#### Problem
When the data below is printed, every line must match exactly and the images must be absent.

#### Provided data

========

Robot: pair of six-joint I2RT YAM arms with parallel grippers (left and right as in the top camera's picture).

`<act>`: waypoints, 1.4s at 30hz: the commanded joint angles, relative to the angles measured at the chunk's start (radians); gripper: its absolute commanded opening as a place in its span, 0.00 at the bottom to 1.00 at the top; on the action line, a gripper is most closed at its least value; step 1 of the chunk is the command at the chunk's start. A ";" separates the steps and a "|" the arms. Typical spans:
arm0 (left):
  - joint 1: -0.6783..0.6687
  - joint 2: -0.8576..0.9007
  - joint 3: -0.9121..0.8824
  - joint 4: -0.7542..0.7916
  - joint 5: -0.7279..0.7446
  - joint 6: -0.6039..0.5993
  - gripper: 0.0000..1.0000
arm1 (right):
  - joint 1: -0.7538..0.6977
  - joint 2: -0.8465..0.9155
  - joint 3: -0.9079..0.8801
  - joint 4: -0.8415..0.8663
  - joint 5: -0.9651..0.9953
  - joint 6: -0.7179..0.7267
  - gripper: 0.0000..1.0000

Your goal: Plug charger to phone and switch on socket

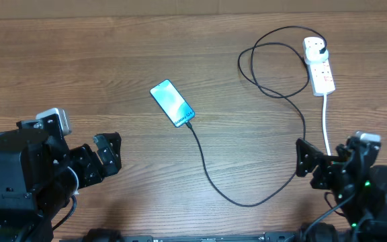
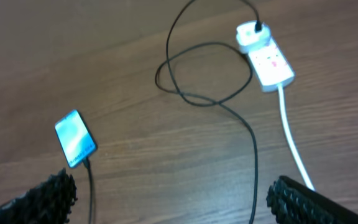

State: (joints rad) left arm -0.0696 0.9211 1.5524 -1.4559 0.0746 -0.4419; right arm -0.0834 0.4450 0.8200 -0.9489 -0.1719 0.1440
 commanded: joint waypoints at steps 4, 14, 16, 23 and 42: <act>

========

#### Solution to this exercise
Robot: pair of six-joint I2RT YAM arms with parallel grippers (left and right as in the top camera's picture).

`<act>`: waypoints, 1.4s at 30hz: the commanded joint angles, relative to the angles measured at the chunk's start (radians); gripper: its absolute commanded opening as a place in its span, 0.00 at the bottom to 1.00 at the top; on the action line, a gripper is most closed at its least value; step 1 of the chunk is the command at the chunk's start. A ";" separates the steps and a "|" the arms. Typical spans:
arm0 (left):
  - joint 1: -0.6783..0.6687
  - joint 2: -0.8576..0.9007
  - joint 3: -0.9121..0.8824
  - joint 4: -0.7542..0.7916
  - joint 5: -0.7279..0.7446
  - joint 6: -0.6039..0.5993
  - gripper: 0.0000..1.0000
arm1 (right):
  - joint 1: -0.7538..0.6977
  - joint 2: -0.8465..0.9155
  - joint 3: -0.9079..0.8801
  - joint 4: -0.8415..0.8663
  - joint 5: -0.9651..0.9953
  - joint 6: -0.7179..0.7267
  - gripper: 0.0000..1.0000

Your goal: Plug charger to phone and switch on socket


State: (joints rad) left arm -0.0696 0.9211 1.5524 -1.4559 0.0746 -0.4419; right arm -0.0834 0.4450 0.8200 -0.9489 -0.1719 0.1440
 commanded: joint waypoints at steps 4, 14, 16, 23 and 42: <act>

The generated output is now complete.